By specifically requiring two years of continued employment in the absence of any other independent consideration, SB672 codifies the Illinois Supreme Court’s holding in Fifield v. Premier Dealer Services, Inc., 2013 IL App (1st) 120327. The other requirements set forth above similarly track and serve to codify several Illinois court-based holdings and analyses governing the enforceability of restrictive covenants.  For instance, SB672 also defines the term “legitimate business interests” and specifies that a “legitimate” interest must be analyzed under the “totality of the circumstances of the individual case.” This requirement comes from several Illinois court rulings, including the seminal case Reliable Fire Equipment Company v. Arredondo, 2011 IL 111871.

Fourth, SB672 renders void and unenforceable a non-compete agreement for an employee whose job was terminated or furloughed due to circumstances “related to the COVID-19 pandemic, or under circumstances similar to COVID-19.”

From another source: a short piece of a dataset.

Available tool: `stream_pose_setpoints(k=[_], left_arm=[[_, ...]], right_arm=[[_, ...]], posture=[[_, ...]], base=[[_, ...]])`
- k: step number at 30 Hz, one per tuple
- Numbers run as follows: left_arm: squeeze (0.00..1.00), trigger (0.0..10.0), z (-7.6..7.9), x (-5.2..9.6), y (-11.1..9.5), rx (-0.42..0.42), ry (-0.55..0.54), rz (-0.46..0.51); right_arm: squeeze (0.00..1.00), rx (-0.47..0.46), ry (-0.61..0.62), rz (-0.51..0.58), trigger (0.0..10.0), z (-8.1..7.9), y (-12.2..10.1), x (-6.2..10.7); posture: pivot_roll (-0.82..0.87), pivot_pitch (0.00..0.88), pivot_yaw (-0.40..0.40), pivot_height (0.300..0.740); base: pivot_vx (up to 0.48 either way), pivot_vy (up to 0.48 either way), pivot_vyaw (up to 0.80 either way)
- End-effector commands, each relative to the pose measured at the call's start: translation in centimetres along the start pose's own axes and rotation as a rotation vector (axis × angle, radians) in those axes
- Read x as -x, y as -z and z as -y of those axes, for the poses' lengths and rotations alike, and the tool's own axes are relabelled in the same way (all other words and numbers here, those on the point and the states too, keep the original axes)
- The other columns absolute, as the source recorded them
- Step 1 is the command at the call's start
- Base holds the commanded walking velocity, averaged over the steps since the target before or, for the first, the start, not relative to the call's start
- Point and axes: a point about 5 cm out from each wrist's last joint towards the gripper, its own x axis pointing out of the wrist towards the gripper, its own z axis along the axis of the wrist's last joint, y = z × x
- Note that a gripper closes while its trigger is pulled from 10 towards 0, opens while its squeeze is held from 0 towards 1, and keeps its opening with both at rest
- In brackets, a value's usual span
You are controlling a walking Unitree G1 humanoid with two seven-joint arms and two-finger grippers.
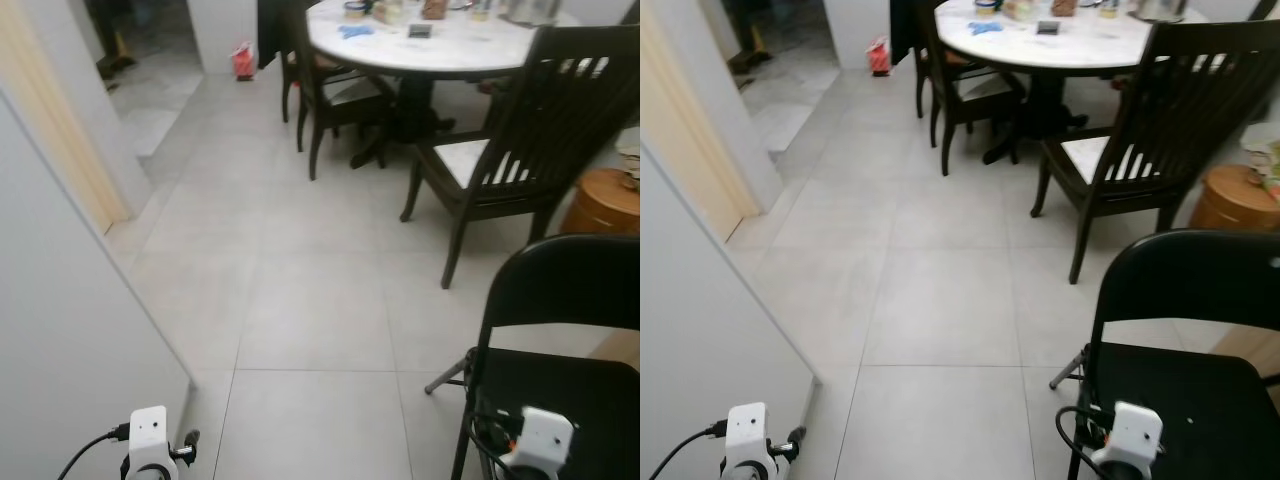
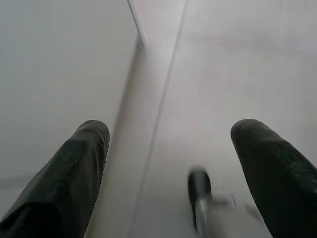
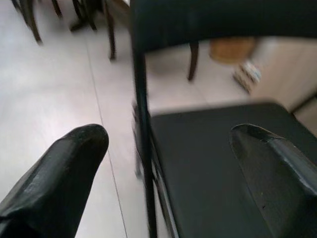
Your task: Restocking fridge
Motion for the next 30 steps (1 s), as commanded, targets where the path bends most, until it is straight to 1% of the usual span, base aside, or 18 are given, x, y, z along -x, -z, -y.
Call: stream_pose_setpoints(k=[1,2,4,5,6,7,9,10,11,12,14,17,19,22,26,27,28,30], left_arm=[[0.00,10.0,-0.3,0.1,0.6,-0.006,-0.010,-0.025],[0.00,10.0,-0.3,0.1,0.6,-0.005,-0.010,-0.026],[0.00,10.0,-0.2,0.1,0.5,-0.001,-0.010,-0.029],[0.00,10.0,-0.1,0.1,0.4,0.005,-0.008,-0.030],[0.00,10.0,-0.1,0.0,0.4,0.010,-0.005,-0.029],[0.00,10.0,0.1,0.0,0.4,0.009,0.004,-0.029],[0.00,10.0,0.2,0.0,0.3,0.005,0.012,-0.031],[0.00,10.0,0.2,0.0,0.3,0.001,0.016,-0.030],[0.00,10.0,0.3,0.0,0.2,-0.015,0.030,-0.025],[0.00,10.0,0.3,0.0,0.2,-0.015,0.030,-0.025],[0.00,10.0,0.2,-0.2,-0.3,-0.025,0.038,-0.007],[0.00,10.0,0.1,-0.2,-0.4,-0.022,0.038,-0.005],[0.00,10.0,0.1,-0.2,-0.2,-0.042,0.048,-0.022],[0.00,10.0,0.1,-0.1,0.2,-0.066,0.051,-0.054],[0.00,10.0,0.0,-0.2,0.3,-0.064,0.049,-0.082],[0.00,10.0,0.0,-0.1,0.6,-0.103,0.053,-0.116],[0.00,10.0,0.0,-0.1,0.7,-0.099,0.056,-0.122],[0.00,10.0,0.0,0.0,0.9,-0.086,0.054,-0.123]], right_arm=[[0.00,-0.008,-0.015,-0.032,10.0,-0.4,0.5,0.3],[0.00,-0.011,-0.016,-0.070,10.0,-0.4,1.1,0.5],[0.00,0.027,-0.034,-0.198,10.0,-0.1,2.6,0.8],[0.00,-0.018,0.029,-0.391,10.0,0.9,4.5,1.1],[0.00,-0.042,0.056,-0.470,10.0,1.3,5.2,1.4],[0.00,-0.050,0.053,-0.598,10.0,1.4,6.4,2.2],[0.00,0.060,-0.022,-0.735,10.0,1.1,7.6,3.3],[0.00,0.116,-0.090,-0.750,10.0,0.7,7.8,3.5],[0.00,0.185,-0.203,-0.749,10.0,0.2,8.0,3.8],[0.00,0.185,-0.203,-0.749,10.0,0.2,8.0,3.8],[0.00,0.085,-0.132,-0.750,10.0,0.3,8.0,3.8],[0.00,0.014,-0.070,-0.740,10.0,0.4,7.7,3.3],[0.00,-0.045,-0.031,-0.740,10.0,0.1,7.4,2.6],[0.00,-0.066,-0.007,-0.768,10.0,-0.1,7.4,2.5],[0.00,-0.059,-0.020,-0.767,10.0,-0.3,7.5,2.6],[0.00,-0.017,-0.068,-0.748,10.0,-0.5,7.5,2.7],[0.00,0.007,-0.110,-0.727,10.0,-0.7,7.3,2.5],[0.00,0.009,-0.137,-0.697,10.0,-0.9,6.8,1.9]], posture=[[-0.19,0.000,0.025,0.740],[-0.18,0.000,0.018,0.740],[-0.18,0.000,0.016,0.740],[-0.17,0.000,0.011,0.740],[-0.17,0.000,0.013,0.740],[-0.16,0.000,0.020,0.740],[-0.15,0.000,0.023,0.740],[-0.15,0.000,0.022,0.740],[-0.13,0.000,0.023,0.740],[-0.13,0.000,0.023,0.740],[-0.13,0.000,0.034,0.740],[-0.13,0.000,0.037,0.740],[-0.13,0.000,0.039,0.740],[-0.13,0.000,0.033,0.740],[-0.12,0.000,0.024,0.740],[-0.11,0.000,0.017,0.740],[-0.10,0.000,0.016,0.740],[-0.11,0.000,0.015,0.740]], base=[[0.000,0.000,0.00],[0.000,0.000,0.00],[0.000,0.000,0.00],[0.000,0.000,0.00],[0.000,0.000,0.00],[0.000,0.000,0.00],[0.000,0.000,0.00],[0.000,0.000,0.00],[0.000,0.000,0.00],[0.000,0.000,0.00],[0.000,0.000,0.00],[0.000,0.000,0.00],[0.000,0.000,0.00],[0.000,0.000,0.00],[0.000,0.000,0.00],[0.000,0.000,0.00],[0.000,0.000,0.00],[0.000,0.000,0.00]])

Fifth, SB672 imposes possible liability or the risk of litigation or investigations on employers that seek to enforce unenforceable non-compete or non-solicitation provisions. Specifically:

  • An employee who successfully defends against an action to enforce a non-compete or non-solicitation agreement “shall” recover “all costs and all reasonable attorney’s fees” incurred in defending against such claim, in addition to any other “appropriate relief” the court or an arbitrator may award.
  • SB672 gives the Illinois attorney general the statutory right to initiate an action or intervene in any action involving an employer deemed to have engaged in a “pattern or practice” of conduct violating SB672’s requirements. The attorney general may also conduct a pre-suit investigation and will have broad discovery rights in the course of that investigation.
  • In bringing an enforcement action, the attorney general may seek and obtain “monetary damages to the State, restitution, and equitable relief.” The attorney general may also ask that a court impose a civil penalty “not to exceed $5,000 for each violation or $10,000 for each repeat violation within a 5-year period.”

Employers are encouraged to speak with counsel ahead of the law’s January 1, 2022 effective date.  Littler’s Unfair Competition and Trade Secrets practice group will continue to monitor changes to the law in Illinois, and across the country, as more non-compete legislation is introduced at the state and national level.


See Footnotes

1 SB672 defines a non-solicitation agreement or “covenant not to solicit” as one that “(1) restricts the employee from soliciting for employment the employer’s employees or (2) restricts the employee from soliciting, for the purpose of selling products or services of any kind to, or from interfering with the employer’s relationships with the employer's clients, prospective clients, vendors, prospective vendors, suppliers, prospective suppliers, or other business relationships.” SB672 defines a non-compete agreement or “covenant not to compete” as an agreement that either (a) “by its terms imposes adverse financial consequences on the former employee if the employee engages in competitive activities after the termination of the employee's employment with the employer” or (b) an agreement that restricts (1) “any work for another employer for a specified period of time”; (2) any work in a specified geographical area; or (3) work for another employer that is similar to such low-wage employee's work for the employer included as a party to the agreement.”

Information contained in this publication is intended for informational purposes only and does not constitute legal advice or opinion, nor is it a substitute for the professional judgment of an attorney.